With reference to FIG. 3, I have found that a suitable mask can be made by 
combining a narrow supporting skirt which positions the lens so that a 
portion of the user's nose extends forwardly from the lens, with a lens of 
transparent material created from a spherical surface. Thus, a lens 14, is 
shown having a single radius of curvature across the entire surface 
thereof, the center of curvature of the sphere being well behind the 
eyeballs of the user. This lens, in combination with the aforementioned 
new positioning is in direct contradistinction to prior art diving masks 
which are intended to eliminate the visual magnification present by being 
underwater, such masks teaching either dual curved lenses having centers 
of curvature at the centers of the user's eyeballs or at the user's 
pupils, or in another example the single curved lens failing to be 
combined with the peripheral-vision-enhancing positioning described above, 
which produces an unexpected, disproportionate and synergistic geometrical 
effect. In a preferred embodiment, the radius of curvature of the sphere 
16 will be in a range of from five to about seventeen inches or more and, 
more preferably, on the order of about nine-to-twelve inches. This 
provides a diving mask lens wherein the user appears to see objects 
underwater much the same as he would in air, without the typical 
magnification created by the fact that the index of refraction of water is 
about 1.33 Whereas that of air is 1. 
FIGS. 4A and 4B illustrate such a lens 14 in horizontal and vertical 
cross-section. 
FIGS. 5A and 5B, similar to FIGS. 4A and 4B, illustrate an even more 
satisfactory lens surface 18 wherein, for example, a central, major 
portion 20 is spherical and the outer, upper and lower edges become 
specified aspherical or ellipsoidal in configuration as is indicated at 
22. This more pronounced curvature at portions 22 assists in reducing the 
pincushion-type distortion phenomenon discussed above. These views also 
illustrate that the lens 20 could alternatively be generated as an 
aspherical surface of specified, incrementally decreasing radii beginning 
from a center axis or center point or points, the latter of which is 
illustrated in dotted lines in FIG. 5A. 
FIGS. 6A and 6B, similar to FIGS. 4A and 4B, show a lens 24 generated from 
an ellipsoidal surface; such a lens also assists in reducing the 
pincushion distortion phenomenon. These views also illustrate that the 
lens 24 could alternatively be generated as an aspherical surface of 
specified, incrementally decreasing radii, beginning from a center axis 26 
or central point or points, the latter of which is illustrated in dotted 
lines in FIG. 6A. In any event, pincushion distortion is reduced in lenses 
20 and 24 because the angles of incidence of incoming light rays, 
particularly from the direction of the more peripheral areas of the 
faceplate lens, are closer to being at right angles to tangents drawn at 
the lens surface than is the case with single-radius spherical lenses and 
conventional flat faceplate lenses of any readily available diving mask. 

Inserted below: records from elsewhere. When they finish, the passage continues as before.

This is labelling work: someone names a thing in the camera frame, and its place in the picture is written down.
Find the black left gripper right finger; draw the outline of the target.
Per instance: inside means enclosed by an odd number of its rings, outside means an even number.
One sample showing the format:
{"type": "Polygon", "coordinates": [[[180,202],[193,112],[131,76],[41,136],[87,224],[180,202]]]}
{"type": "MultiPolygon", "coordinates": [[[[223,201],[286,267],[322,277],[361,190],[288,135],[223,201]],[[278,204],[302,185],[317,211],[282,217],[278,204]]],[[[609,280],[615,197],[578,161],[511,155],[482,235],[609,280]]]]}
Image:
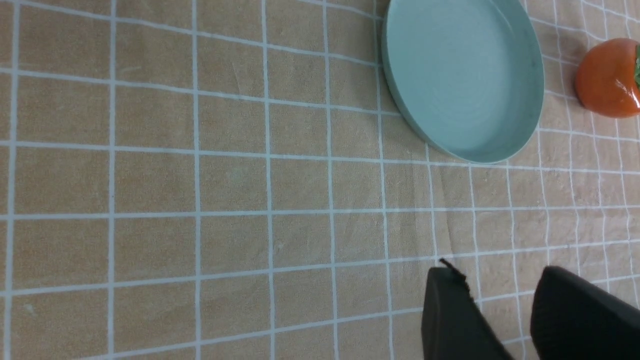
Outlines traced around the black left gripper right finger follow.
{"type": "Polygon", "coordinates": [[[640,312],[567,269],[546,266],[530,336],[542,360],[637,360],[640,312]]]}

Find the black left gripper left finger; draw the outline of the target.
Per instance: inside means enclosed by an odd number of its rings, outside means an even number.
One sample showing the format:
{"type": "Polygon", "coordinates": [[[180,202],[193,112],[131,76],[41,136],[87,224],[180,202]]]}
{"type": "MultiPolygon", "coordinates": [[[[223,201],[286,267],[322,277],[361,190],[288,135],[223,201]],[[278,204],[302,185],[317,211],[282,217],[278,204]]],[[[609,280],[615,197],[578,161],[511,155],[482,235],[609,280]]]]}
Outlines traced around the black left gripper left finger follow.
{"type": "Polygon", "coordinates": [[[471,294],[467,277],[446,259],[429,269],[422,312],[425,360],[512,360],[471,294]]]}

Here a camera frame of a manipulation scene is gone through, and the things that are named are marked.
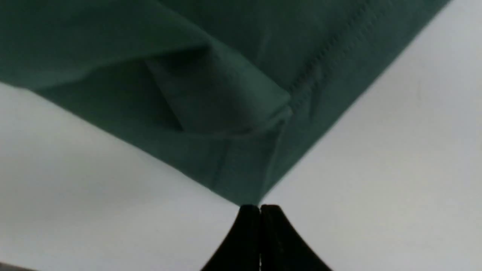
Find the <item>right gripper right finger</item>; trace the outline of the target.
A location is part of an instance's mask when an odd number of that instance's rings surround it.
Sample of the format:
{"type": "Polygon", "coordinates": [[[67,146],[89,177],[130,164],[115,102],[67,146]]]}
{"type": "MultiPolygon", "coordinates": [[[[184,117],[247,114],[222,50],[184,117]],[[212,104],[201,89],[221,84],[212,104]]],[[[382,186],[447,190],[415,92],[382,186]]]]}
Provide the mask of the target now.
{"type": "Polygon", "coordinates": [[[278,205],[261,206],[262,271],[330,271],[278,205]]]}

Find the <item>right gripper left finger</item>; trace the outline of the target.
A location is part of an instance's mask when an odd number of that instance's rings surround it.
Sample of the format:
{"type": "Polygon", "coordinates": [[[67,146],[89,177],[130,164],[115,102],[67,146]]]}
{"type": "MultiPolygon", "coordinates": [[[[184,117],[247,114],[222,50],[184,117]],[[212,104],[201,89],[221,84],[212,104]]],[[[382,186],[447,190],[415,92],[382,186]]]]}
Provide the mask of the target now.
{"type": "Polygon", "coordinates": [[[258,271],[260,217],[258,206],[241,206],[226,237],[202,270],[258,271]]]}

Also, the outer areas of reduced radius provide a further reduced image 
size in those areas which effect appears to also contribute in reducing 
pincushion distortion. 
Turning now to FIGS. 8, 9 and 10, faceplate lenses generated from other 
geometric forms are illustrated. FIG. 8 illustrates a lens 28 generated 
from the surface of an ellipsoid 30 created by rotating an ellipse about 
its short axis 32. Here, it should be noted that the lens may be taken 
radially from the axial portion of ellipsoid 30 so that curvature of the 
lens away from its center axis (e.g., 32, FIG. 8) is uniform 
In FIG. 9 a lens 34 is generated from the surface of an ellipsoid 36 
created by rotating an ellipse about its long axis 38. In this case, the 
lens may be taken radially from the long rather than short axial portion 
of ellipsoid 36 as is roughly illustrated. 
In FIG. 10, the surface is a paraboloid 40 created by rotating a parabola 
about is axial centerline 42 and the lens 44 may be taken from the axial 
portion of paraboloid 40 as is roughly illustrated. 

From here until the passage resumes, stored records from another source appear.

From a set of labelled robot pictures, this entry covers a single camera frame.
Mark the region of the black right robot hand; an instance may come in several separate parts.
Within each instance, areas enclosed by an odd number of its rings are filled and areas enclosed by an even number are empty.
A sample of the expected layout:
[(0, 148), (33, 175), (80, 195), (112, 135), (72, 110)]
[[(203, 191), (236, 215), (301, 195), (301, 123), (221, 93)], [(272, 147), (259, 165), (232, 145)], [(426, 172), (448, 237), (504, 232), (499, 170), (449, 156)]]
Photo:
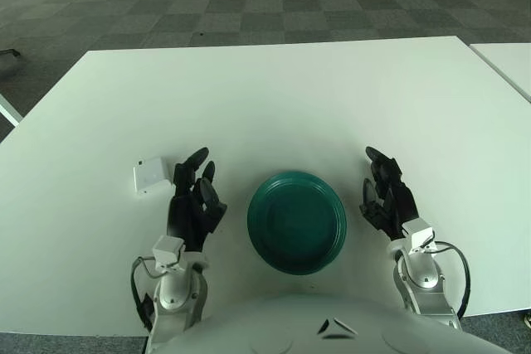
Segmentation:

FIG. 7 illustrates another embodiment of the invention comprising a pair of 
faceplate lenses 46, 48 mounted in a mask skirt 50. Preferably, lenses 46 
and 48 are generated from a continuous smooth curved surface as in the 
embodiments discussed above. For example, if generated by a spherical 
surface, lenses 46 and 48 will have the same radius of curvature and 
common center of curvature, somewhat behind the eyes of the user. If 
desired, lenses 46 and 48 could be displaced somewhat from a true 
imaginary common spherical surface so as to provide two distinct centers 
of curvature, one for each lens, but each well behind the eyes of the 
wearer. 
A magnifying diving mask 64 is illustrated in FIG. 11, including a 
faceplate lens 66 in a frame 68, which lens may be selected from any of 
the lenses of the previously described embodiments except spherical, but 
is mounted in reverse, so that the convex surface of lens 66 is adjacent 
the user's face, rather than the concave side as in the previous 
embodiments. Distortion can be eliminated or mitigated in this type of 
mask by selecting a lens which possesses multiple radii of curvature where 
the radii lengths generally increase with increasing distance away from a 
central point or points, as in a paraboloid, for instance. 
In all of the embodiments discussed, preferably the lens material is of 
uniform thickness but in certain applications it may be desirable to vary 
the material thickness and/or composition Also, it is desired that the 
lens structure be rather rigid so that predetermined visual properties of 
any selected lens are not varied or altered by bending, e.g., when a mask 
is placed on the face of the user. 
While the present invention has been shown and described as applied to a 
diving mask, it is to be understood that it may also be incorporated in a 
diving helmet, a full face diving mask, or other underwater vision device. 
While this invention has been described as having a preferred design, it is 
understood that it is capable of further modifications, uses and/or 
adaptations of the invention and following in general the principles of 
the invention and including such departure from the present disclosure as 
come within known or customary practice in the art to which the present 
invention pertains, and as may be applied to central features herein 
before set forth, and fall within the scope of the invention or the limits 
of the claims appended hereto.